> _Exercise_
For the lines from the one with "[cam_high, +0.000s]" to the end of the listing below, both ends included, give an exact copy and nothing more. Do not copy pictures.

> _Information provided_
___
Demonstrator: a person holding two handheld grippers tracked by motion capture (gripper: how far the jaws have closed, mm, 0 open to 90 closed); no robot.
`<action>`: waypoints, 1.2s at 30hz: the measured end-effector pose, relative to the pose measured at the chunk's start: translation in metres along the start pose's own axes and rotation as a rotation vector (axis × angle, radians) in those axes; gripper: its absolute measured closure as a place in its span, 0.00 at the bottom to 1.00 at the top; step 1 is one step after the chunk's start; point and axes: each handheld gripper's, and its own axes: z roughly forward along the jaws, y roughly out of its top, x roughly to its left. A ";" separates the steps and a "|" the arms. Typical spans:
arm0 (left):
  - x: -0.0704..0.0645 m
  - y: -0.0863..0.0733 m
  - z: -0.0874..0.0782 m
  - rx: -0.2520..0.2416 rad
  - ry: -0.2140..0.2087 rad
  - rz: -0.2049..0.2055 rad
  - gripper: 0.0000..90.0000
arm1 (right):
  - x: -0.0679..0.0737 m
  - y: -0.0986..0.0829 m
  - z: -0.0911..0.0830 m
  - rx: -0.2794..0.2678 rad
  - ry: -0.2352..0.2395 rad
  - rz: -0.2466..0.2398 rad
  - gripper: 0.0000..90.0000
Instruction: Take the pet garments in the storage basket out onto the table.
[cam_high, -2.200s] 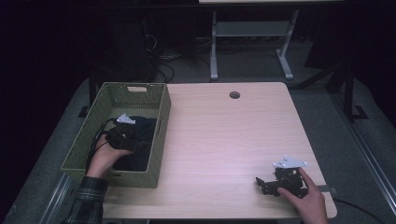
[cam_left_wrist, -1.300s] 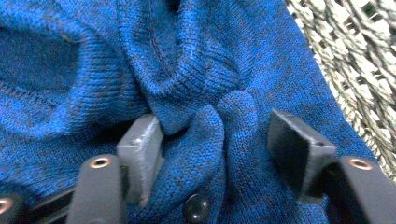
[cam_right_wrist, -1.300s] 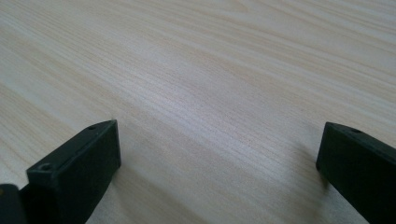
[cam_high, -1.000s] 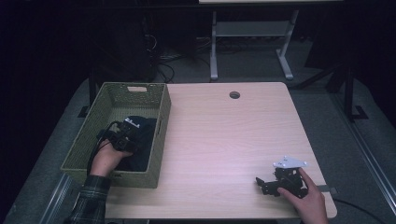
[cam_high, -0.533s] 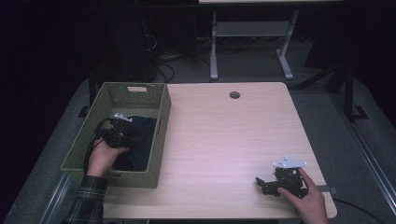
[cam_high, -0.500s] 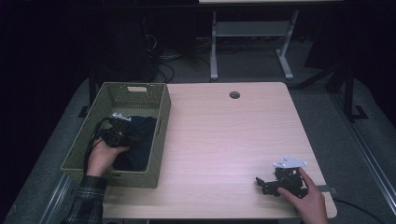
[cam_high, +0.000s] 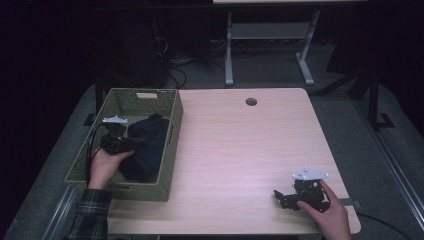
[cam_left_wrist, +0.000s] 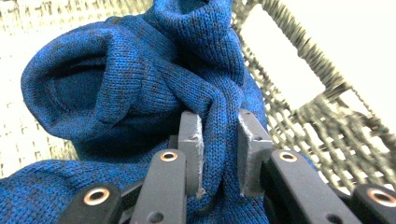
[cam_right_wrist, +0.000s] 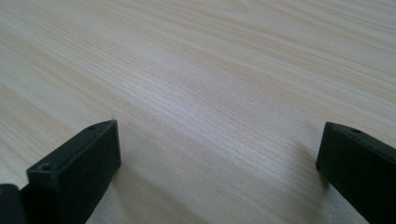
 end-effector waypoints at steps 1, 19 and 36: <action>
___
> _Your solution_
[cam_high, +0.000s] 
[cam_left_wrist, +0.000s] 
[cam_right_wrist, +0.000s] 
 end-effector waypoints at steps 1, 19 and 36: <action>

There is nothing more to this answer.